I conclude this rumination with an observation I have often made to students in person, and which I incorporated into an essay on a related topic last year:
[This] recurs every so often during class, at least once each semester I would guess. Someone will ask me the standard self-reflection question, “What would you do if you found out you were dying?”
I always answer the same way, with contextual variations:
“But I am dying. I’ll tell you a little secret: I have a fatal disease — and so do you, and so does everyone in this room. It’s called life. And the worst part of this disease is that it’s not neat and tidy; you have no idea when it’s going to kill you. It could be in twenty years, or it could be before I finish this sentence.
“So what would I do if I found out I were dying? In fact, I did find out, and I’m doing it right now. I would do as I am doing: I would get up early, spend time thinking, walking, and writing, share interesting and serious conversation with a few people who have become important to me or who need my help, and if I had any classes scheduled, I would teach them and try to enjoy the time with my students.

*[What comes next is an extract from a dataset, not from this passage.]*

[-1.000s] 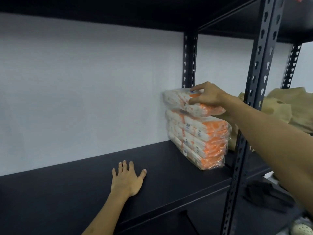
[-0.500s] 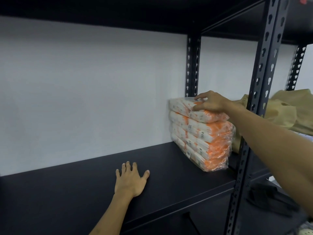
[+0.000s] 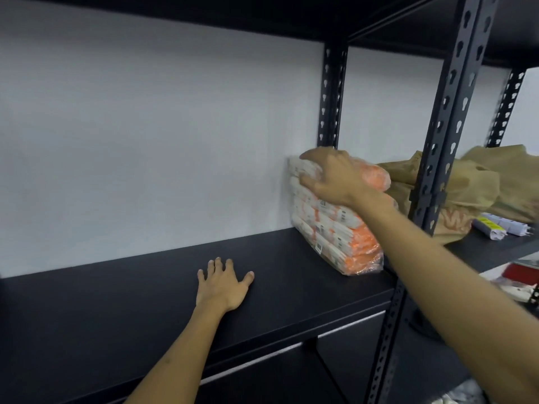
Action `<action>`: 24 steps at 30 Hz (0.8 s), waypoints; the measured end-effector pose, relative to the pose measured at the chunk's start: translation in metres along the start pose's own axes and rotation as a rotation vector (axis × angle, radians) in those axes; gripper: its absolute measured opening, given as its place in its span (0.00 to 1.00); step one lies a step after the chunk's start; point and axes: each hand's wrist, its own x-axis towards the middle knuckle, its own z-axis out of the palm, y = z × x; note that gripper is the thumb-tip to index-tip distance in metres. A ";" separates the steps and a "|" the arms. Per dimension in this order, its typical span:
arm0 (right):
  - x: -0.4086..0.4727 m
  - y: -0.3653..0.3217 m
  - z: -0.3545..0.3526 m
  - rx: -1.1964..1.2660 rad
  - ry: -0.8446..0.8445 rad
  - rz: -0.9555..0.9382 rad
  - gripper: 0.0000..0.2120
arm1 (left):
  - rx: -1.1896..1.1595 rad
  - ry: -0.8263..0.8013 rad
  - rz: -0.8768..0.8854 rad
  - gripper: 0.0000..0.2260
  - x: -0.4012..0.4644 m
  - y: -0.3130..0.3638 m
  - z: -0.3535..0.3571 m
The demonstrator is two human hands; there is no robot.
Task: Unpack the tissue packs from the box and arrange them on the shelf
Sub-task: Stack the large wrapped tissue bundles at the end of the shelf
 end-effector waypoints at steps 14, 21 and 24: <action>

“Think about it: If you answer the question about what you would do if you were dying with activities completely different from what you are doing now, that means you don’t really care about your current life, because if you did, why would you give it up when you were running out of time to live it? I do care about my current life, by which, in the end, I mean this: I didn’t choose to live this way without considering what I would do if my time were running out. I chose this life because my time is running out. So why would I do anything different?
“And if your answer would be to do things that are completely different from your current life, then you should ask yourself why.
“And more importantly: Why are you living a life you don’t want?”